Understanding your potential multicultural client's demographics will give you vital statistics about the populations: gender, generational cohorts, ethnic diversity, occupation, income, and education.
Studying the psychographics of your potential multicultural consumer will provide you with the techniques of measuring lifestyles and developing lifestyle classifications; it involves measuring the major AIO dimensions (activities, interests, opinions) of this consumer.
The customer buying process is the stage a customer goes through in purchasing a good or service. As business owners and managers you must clearly understand this process.
Lifestyle retailing is a way to develop your retail format based on a consumer's living patterns. Understanding cultural differences will provide you with the set of basic values, perceptions, wants, and behaviors learned by a member of society from family and other important institutions.

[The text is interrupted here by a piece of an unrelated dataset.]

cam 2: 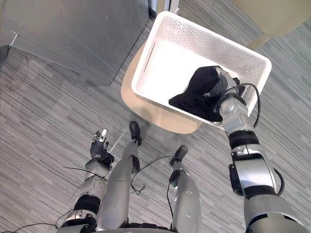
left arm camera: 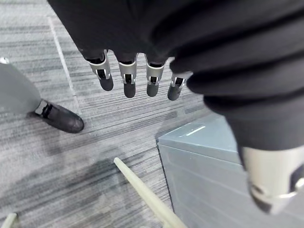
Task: Pick up the laundry basket with both hands and put the clothes into the washing machine.
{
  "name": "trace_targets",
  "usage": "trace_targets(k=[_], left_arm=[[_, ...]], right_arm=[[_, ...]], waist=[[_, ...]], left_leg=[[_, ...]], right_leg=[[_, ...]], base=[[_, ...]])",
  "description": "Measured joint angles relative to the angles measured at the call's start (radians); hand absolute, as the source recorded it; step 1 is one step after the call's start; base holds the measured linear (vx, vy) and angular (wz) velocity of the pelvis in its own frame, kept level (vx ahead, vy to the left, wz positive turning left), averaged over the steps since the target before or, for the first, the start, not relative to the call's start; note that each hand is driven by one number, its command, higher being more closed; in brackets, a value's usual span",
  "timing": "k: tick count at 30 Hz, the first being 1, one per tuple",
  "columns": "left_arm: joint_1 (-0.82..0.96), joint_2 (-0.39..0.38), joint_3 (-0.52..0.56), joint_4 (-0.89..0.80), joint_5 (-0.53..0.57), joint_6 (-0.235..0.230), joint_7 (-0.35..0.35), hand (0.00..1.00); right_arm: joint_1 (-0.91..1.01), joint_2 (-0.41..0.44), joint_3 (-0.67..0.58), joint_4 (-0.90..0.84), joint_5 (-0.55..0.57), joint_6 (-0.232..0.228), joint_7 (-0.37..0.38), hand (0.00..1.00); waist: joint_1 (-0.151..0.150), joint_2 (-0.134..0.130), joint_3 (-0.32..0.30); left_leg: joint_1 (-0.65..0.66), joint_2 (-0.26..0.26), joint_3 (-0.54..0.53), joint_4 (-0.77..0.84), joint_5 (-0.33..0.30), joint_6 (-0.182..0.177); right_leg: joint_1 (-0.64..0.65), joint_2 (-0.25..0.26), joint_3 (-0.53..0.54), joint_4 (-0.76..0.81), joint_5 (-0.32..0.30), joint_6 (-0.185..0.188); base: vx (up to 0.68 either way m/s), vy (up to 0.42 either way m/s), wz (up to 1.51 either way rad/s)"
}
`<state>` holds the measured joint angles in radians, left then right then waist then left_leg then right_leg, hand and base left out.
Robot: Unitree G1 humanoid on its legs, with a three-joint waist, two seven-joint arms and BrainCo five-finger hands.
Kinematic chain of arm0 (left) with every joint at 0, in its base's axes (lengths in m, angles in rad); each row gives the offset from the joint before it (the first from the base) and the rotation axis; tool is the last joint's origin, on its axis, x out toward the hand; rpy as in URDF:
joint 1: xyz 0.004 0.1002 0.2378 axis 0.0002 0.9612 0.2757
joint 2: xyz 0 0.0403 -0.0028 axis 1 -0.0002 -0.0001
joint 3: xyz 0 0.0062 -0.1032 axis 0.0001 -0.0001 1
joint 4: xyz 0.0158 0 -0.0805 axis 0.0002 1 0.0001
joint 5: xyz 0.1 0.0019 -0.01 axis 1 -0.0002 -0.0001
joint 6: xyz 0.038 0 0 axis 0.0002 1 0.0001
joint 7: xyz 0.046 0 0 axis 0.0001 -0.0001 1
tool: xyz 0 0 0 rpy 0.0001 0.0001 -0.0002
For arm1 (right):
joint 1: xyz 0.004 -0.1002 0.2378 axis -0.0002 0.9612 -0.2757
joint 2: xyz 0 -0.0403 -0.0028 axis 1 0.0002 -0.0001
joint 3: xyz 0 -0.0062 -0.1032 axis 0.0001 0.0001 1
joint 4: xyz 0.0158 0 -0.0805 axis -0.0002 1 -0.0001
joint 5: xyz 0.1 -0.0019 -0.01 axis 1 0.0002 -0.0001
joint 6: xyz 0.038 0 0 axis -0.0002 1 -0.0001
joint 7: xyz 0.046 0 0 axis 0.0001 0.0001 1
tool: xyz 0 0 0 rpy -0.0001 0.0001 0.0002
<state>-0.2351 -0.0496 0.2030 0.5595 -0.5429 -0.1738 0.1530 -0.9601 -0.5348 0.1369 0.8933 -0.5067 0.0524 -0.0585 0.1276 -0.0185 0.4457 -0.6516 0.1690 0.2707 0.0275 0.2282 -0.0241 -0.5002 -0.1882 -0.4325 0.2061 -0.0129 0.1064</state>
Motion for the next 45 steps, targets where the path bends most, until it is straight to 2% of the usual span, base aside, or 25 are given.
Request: trace_targets(k=[2,7,12,14,15,17,19,24,28,32,34,36,38,39,41,42,45], left_arm=[[-0.008,-0.006,-0.003,-0.001,-0.048,-0.004,-0.002,0.00],[-0.020,-0.039,-0.018,-0.024,-0.127,-0.009,-0.023,0.00],[-0.022,-0.046,-0.050,-0.043,-0.163,-0.009,-0.044,0.00],[-0.025,-0.047,-0.061,-0.068,-0.195,-0.009,-0.065,0.00],[-0.025,-0.046,-0.071,-0.073,-0.207,-0.009,-0.068,0.00],[-0.027,-0.045,-0.094,-0.083,-0.245,-0.006,-0.092,0.00],[-0.027,-0.044,-0.126,-0.096,-0.267,-0.004,-0.112,0.00],[-0.028,-0.042,-0.156,-0.118,-0.273,-0.003,-0.132,0.00],[-0.022,-0.041,-0.154,-0.146,-0.272,-0.002,-0.133,0.00],[-0.003,-0.034,-0.149,-0.153,-0.272,0.002,-0.136,0.00],[0.033,-0.024,-0.141,-0.158,-0.270,0.003,-0.148,0.00],[0.056,-0.017,-0.129,-0.158,-0.270,0.005,-0.153,0.00],[0.092,-0.004,-0.114,-0.158,-0.267,0.008,-0.153,0.00],[0.108,0.003,-0.113,-0.159,-0.262,0.011,-0.154,0.00],[0.159,0.027,-0.120,-0.174,-0.230,0.014,-0.157,0.00],[0.181,0.037,-0.124,-0.183,-0.221,0.014,-0.164,0.00],[0.299,0.094,-0.130,-0.233,-0.167,0.019,-0.206,0.00]], right_arm=[[-0.058,-0.023,0.054,0.056,-0.014,0.000,0.014,0.00],[-0.172,-0.122,0.143,0.134,-0.007,-0.004,0.041,0.00],[-0.222,-0.143,0.192,0.164,0.120,-0.006,0.042,0.00],[-0.233,-0.145,0.196,0.161,0.246,-0.013,0.040,0.00],[-0.234,-0.148,0.195,0.161,0.283,-0.017,0.040,1.00],[-0.244,-0.163,0.194,0.162,0.403,-0.038,0.038,1.00],[-0.260,-0.180,0.194,0.164,0.470,-0.045,0.039,1.00],[-0.258,-0.188,0.193,0.190,0.543,-0.046,0.042,1.00],[-0.241,-0.188,0.194,0.195,0.565,-0.044,0.045,1.00],[-0.229,-0.188,0.179,0.179,0.608,-0.043,0.045,1.00],[-0.207,-0.189,0.113,0.094,0.653,-0.044,0.038,1.00],[-0.182,-0.190,0.061,0.011,0.673,-0.047,0.022,1.00],[-0.114,-0.187,-0.015,-0.147,0.698,-0.051,-0.008,1.00],[-0.083,-0.186,-0.050,-0.208,0.706,-0.060,-0.020,1.00],[-0.009,-0.172,-0.163,-0.381,0.739,-0.085,-0.050,1.00],[0.007,-0.163,-0.185,-0.414,0.751,-0.097,-0.060,1.00],[0.091,-0.140,-0.287,-0.537,0.794,-0.146,-0.094,1.00]], waist=[[0.002,0.002,0.001],[0.015,0.031,0.014],[0.019,0.038,0.018],[0.019,0.042,0.017],[0.019,0.042,0.017],[0.021,0.044,0.018],[0.024,0.049,0.017],[0.030,0.057,0.015],[0.042,0.061,0.012],[0.037,0.062,0.012],[0.020,0.061,0.012],[0.019,0.061,0.012],[0.017,0.060,0.011],[0.013,0.060,0.011],[0.005,0.059,0.011],[0.001,0.058,0.003],[-0.004,0.051,-0.055]], left_leg=[[0.000,-0.001,0.006,-0.026,0.017,-0.022],[-0.013,-0.004,0.013,-0.060,0.040,-0.026],[-0.024,-0.002,0.036,-0.060,0.042,-0.028],[-0.040,0.000,0.035,-0.062,0.047,-0.036],[-0.043,0.000,0.035,-0.064,0.050,-0.039],[-0.059,0.000,0.033,-0.064,0.055,-0.047],[-0.069,0.001,0.030,-0.065,0.061,-0.055],[-0.071,0.002,0.022,-0.082,0.069,-0.056],[-0.070,0.002,0.010,-0.078,0.079,-0.043],[-0.068,0.006,0.004,-0.044,0.079,-0.043],[-0.058,0.010,0.005,-0.009,0.079,-0.042],[-0.037,0.014,0.008,0.001,0.074,-0.035],[-0.004,0.027,0.019,0.036,0.039,0.009],[0.011,0.031,0.024,0.050,0.023,0.018],[0.058,0.036,0.031,0.068,0.007,0.017],[0.065,0.037,0.032,0.075,-0.005,0.016],[0.111,0.041,0.038,0.085,-0.022,0.013]], right_leg=[[-0.015,0.000,0.001,0.001,0.001,-0.001],[-0.048,0.000,0.002,0.007,-0.001,-0.003],[-0.086,-0.009,0.007,0.045,-0.010,-0.016],[-0.108,-0.010,0.007,0.057,-0.016,-0.022],[-0.116,-0.010,0.007,0.062,-0.019,-0.026],[-0.144,-0.020,0.006,0.098,-0.038,-0.027],[-0.164,-0.024,0.004,0.123,-0.048,-0.034],[-0.178,-0.027,-0.005,0.158,-0.065,-0.041],[-0.177,-0.031,-0.016,0.181,-0.079,-0.044],[-0.151,-0.037,-0.037,0.196,-0.085,-0.048],[-0.115,-0.039,-0.048,0.195,-0.085,-0.049],[-0.090,-0.038,-0.049,0.195,-0.088,-0.049],[-0.042,-0.031,-0.049,0.199,-0.107,-0.045],[-0.023,-0.031,-0.051,0.209,-0.116,-0.048],[0.029,-0.031,-0.052,0.220,-0.131,-0.044],[0.038,-0.032,-0.052,0.221,-0.136,-0.042],[0.087,-0.027,-0.046,0.208,-0.141,-0.042]], base=[[0.04,-0.008,-0.04],[0.06,0.002,-0.03],[0.06,0.008,-0.08],[0.04,-0.001,-0.03],[0.00,0.000,0.00],[0.00,0.000,0.00],[0.01,-0.009,0.04],[0.02,-0.012,0.06],[0.05,-0.027,0.08],[0.06,-0.047,0.15],[0.05,-0.075,0.17],[0.02,-0.081,0.02],[-0.01,-0.092,0.01],[-0.02,-0.077,0.06],[-0.02,-0.062,0.08],[-0.02,-0.068,0.04],[0.02,-0.053,-0.02]])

Universal Needs for all Clients
As a human race, we have more similarities than differences. Travel the world and you'll find all women are concerned with maintaining their beauty, health, and wellness.

  1. All clients want to know that you truly care.
  2. All clients want to be respected.
  3. All clients want to know that you are the expert and can truly help them with their particular personal care concerns.
  4. All clients want to know that you can identify with their specific needs.
  5. All clients want to know that you continue to educate yourself with the latest advancements and findings that can deliver 'real' results for them.
  6. All clients want to know that you offer the 'best' treatments and products to meet their individual needs and desires.
  7. All clients want to know how much you value their business and loyalty.

Skin Care Needs for Clients with Skin Rich in Melanin
It can be a daunting experience to try and meet all the specific needs of the multicultural client just as it can be with your current clientele, but some things are universal.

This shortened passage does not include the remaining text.